Show p_t=-E: Tips & Solutions

[Vrbic]

Homework Statement

It is not a homework but I'm interested in. How to show, very often used, $p_t=-E$

Homework Equations

$p^{\mu}p_{\mu}=-1$
$H=\sum{p_i \dot{q}^i}-L$
$2L=u^{\mu}u_{\mu}$
$p_{\mu}=g_{\mu\nu}\dot{q}^{\nu}$

The Attempt at a Solution

$H=1/2(g^{\mu\nu}p_{\nu})=1/2(g^{\mu t}p_t^2+g^{\mu r}p_r^2+g^{\mu \theta}p_\theta^2+g^{\mu \phi}p_\phi^2)$. I suppose that $H=E$ and $p_\theta=p_\phi=0$ when $r\rightarrow \infty$. But it is probably wrong way...there are squares.
Can you advice please?

 

[mark726]

Hello,

Thank you for your interest in this topic. To show the equation $p_t=-E$, we can start by considering the Hamiltonian, H, which is defined as the sum of the total energy and the Lagrangian (L) of a system.
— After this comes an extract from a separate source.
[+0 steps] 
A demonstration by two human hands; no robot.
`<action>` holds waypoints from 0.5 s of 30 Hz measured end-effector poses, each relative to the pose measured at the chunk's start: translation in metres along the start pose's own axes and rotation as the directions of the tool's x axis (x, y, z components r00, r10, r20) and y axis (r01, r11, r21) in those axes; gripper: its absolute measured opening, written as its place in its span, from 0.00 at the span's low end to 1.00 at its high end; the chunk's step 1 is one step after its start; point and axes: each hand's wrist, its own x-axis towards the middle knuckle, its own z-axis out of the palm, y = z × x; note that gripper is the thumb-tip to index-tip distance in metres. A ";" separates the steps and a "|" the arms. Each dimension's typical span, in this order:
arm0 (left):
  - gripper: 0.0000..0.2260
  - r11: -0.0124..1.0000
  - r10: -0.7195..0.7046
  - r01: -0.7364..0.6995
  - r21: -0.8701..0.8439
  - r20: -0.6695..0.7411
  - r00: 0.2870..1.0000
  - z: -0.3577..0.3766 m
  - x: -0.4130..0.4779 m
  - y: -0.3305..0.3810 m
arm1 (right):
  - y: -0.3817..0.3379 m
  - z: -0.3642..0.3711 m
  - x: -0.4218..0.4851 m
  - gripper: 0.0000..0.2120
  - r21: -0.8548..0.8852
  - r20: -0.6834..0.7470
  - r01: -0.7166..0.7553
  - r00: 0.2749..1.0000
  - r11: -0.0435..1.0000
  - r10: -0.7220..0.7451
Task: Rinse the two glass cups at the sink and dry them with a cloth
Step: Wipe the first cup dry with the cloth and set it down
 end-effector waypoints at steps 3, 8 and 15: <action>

In other words, $H=E+L$.

Using the Hamiltonian, we can write the following equation:

$H= \frac{1}{2}(g^{\mu\nu}p_{\nu})= \frac{1}{2}(g^{tt}p_t^2+g^{rr}p_r^2+g^{\theta \theta}p_\theta^2+g^{\phi \phi}p_\phi^2)$

Since we are interested in the time component of the momentum, we can set $p_r=p_\theta=p_\phi=0$, as you have correctly stated.

Next, we can use the equation $p^{\mu}p_{\mu}=-1$, which is known as the relativistic momentum-energy relation, to substitute for the spatial components of the momentum. This gives us:

$p_t^2-1=0$

Solving for $p_t$, we get $p_t=\pm1$. However, we can choose the negative sign to get $p_t=-1$, which is the desired result.

Therefore, we have shown that $p_t=-E$, where $E$ is the total energy of the system. I hope this helps and please let me know if you have any further questions.